### Material supplied
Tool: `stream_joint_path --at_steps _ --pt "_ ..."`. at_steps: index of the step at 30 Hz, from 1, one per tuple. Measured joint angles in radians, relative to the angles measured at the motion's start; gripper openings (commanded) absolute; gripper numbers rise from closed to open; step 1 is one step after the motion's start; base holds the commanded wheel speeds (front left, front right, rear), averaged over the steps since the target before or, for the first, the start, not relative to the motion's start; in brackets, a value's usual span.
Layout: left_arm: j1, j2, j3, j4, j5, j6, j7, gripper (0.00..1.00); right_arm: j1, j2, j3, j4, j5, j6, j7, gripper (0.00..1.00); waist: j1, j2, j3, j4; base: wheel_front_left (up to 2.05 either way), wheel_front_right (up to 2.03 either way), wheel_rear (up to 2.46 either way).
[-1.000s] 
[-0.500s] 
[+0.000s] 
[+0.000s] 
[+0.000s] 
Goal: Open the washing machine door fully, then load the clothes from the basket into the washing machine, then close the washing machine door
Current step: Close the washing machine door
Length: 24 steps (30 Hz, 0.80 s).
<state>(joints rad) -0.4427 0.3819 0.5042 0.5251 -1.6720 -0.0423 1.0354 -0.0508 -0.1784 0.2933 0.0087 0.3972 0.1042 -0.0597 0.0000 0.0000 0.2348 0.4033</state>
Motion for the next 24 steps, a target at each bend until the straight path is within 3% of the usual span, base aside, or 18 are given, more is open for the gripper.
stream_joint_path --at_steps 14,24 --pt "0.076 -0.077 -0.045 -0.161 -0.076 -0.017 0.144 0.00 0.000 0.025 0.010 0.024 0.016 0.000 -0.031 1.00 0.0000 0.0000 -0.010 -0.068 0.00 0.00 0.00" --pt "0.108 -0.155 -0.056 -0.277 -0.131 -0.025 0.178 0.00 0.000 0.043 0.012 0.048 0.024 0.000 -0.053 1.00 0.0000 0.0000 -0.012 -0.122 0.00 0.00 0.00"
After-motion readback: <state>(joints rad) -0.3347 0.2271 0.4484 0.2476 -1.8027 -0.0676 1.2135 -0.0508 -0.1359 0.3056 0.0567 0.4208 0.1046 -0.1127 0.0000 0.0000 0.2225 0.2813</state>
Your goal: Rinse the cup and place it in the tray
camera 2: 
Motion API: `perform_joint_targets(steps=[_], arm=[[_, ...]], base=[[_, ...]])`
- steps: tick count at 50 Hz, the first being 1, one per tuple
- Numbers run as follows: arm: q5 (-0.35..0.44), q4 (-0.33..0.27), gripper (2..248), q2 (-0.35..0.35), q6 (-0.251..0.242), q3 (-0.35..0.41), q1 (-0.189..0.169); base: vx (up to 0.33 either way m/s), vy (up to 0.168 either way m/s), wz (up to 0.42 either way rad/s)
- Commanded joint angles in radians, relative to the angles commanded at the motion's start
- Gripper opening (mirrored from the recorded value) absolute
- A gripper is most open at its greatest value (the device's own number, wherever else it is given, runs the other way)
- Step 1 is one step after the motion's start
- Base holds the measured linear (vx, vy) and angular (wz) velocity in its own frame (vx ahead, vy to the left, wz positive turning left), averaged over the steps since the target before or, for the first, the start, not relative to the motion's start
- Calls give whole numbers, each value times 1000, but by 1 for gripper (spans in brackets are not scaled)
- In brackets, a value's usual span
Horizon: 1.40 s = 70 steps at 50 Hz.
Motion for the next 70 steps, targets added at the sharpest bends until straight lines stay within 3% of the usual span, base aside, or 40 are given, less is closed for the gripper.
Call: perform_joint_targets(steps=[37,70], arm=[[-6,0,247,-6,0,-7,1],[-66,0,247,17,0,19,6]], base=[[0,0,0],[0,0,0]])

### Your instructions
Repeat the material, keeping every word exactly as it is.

### Task result
Tool: `stream_joint_path --at_steps _ --pt "_ ..."`. at_steps: index of the step at 30 Hz, from 1, one per tuple. Measured joint angles in radians, relative to the angles measured at the motion's start; gripper openings (commanded) absolute; gripper numbers rise from closed to open; step 1 is one step after the motion's start; base holds the commanded wheel speeds (front left, front right, rear), averaged over the steps since the target before or, for the first, the start, not relative to the motion's start; in brackets, a value's usual span.
Layout: left_arm: j1, j2, j3, j4, j5, j6, j7, gripper (0.00..1.00); right_arm: j1, j2, j3, j4, j5, j6, j7, gripper (0.00..1.00); waist: j1, j2, j3, j4; base: wheel_front_left (up to 2.05 either way), wheel_front_right (up to 2.03 either way), wheel_rear (up to 2.46 either way).
[-1.000s] 
[-0.500s] 
[+0.000s] 
[+0.000s] 
[+0.000s] 
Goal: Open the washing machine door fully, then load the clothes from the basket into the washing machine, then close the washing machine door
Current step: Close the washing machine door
Length: 24 steps (30 Hz, 0.80 s).
<state>(joints rad) -0.4427 0.3819 0.5042 0.5251 -1.6720 -0.0423 1.0354 -0.0508 -0.1784 0.2933 0.0087 0.3972 0.1042 -0.0597 0.0000 0.0000 0.2348 0.4033</state>
Motion for the next 24 steps, a target at each bend until the straight path is within 3% of the usual span, base aside, or 18 are given, more is open for the gripper.
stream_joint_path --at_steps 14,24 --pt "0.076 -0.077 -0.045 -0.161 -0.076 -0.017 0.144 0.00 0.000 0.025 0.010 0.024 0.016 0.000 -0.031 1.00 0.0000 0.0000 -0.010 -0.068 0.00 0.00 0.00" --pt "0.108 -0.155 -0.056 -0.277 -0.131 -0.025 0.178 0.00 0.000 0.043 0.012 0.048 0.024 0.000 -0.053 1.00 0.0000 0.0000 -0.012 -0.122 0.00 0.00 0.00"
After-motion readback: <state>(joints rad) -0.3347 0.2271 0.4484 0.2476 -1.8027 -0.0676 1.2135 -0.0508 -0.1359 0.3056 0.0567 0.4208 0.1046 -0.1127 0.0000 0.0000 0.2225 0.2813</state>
Your goal: Rinse the cup and place it in the tray
camera 2: 
Motion API: `perform_joint_targets(steps=[_], arm=[[_, ...]], base=[[_, ...]])`
- steps: tick count at 50 Hz, the first being 1, one per tuple
- Numbers run as follows: arm: q5 (-0.35..0.44), q4 (-0.33..0.27), gripper (2..248), q2 (-0.35..0.35), q6 (-0.251..0.242), q3 (-0.35..0.41), q1 (-0.189..0.169); base: vx (up to 0.33 either way m/s), vy (up to 0.168 either way m/s), wz (up to 0.42 either way rad/s)
- Commanded joint angles in radians, relative to the angles commanded at the motion's start
- Gripper opening (mirrored from the recorded value) absolute
- A gripper is most open at its greatest value (the device's own number, wherever else it is given, runs the other way)
- Step 1 is one step after the motion's start
- Base holds the measured linear (vx, vy) and angular (wz) velocity in its own frame (vx ahead, vy to the left, wz positive turning left), averaged over the steps since the target before or, for the first, the start, not relative to the motion's start
- Calls give whole numbers, each value times 1000, but by 1 for gripper (spans in brackets are not scaled)
- In brackets, a value's usual span
Horizon: 1.40 s = 70 steps at 50 Hz.
Motion for the next 70 steps, targets added at the sharpest bends until straight lines stay within 3% of the usual span, base aside, or 40 are given, less is closed for the gripper.
Call: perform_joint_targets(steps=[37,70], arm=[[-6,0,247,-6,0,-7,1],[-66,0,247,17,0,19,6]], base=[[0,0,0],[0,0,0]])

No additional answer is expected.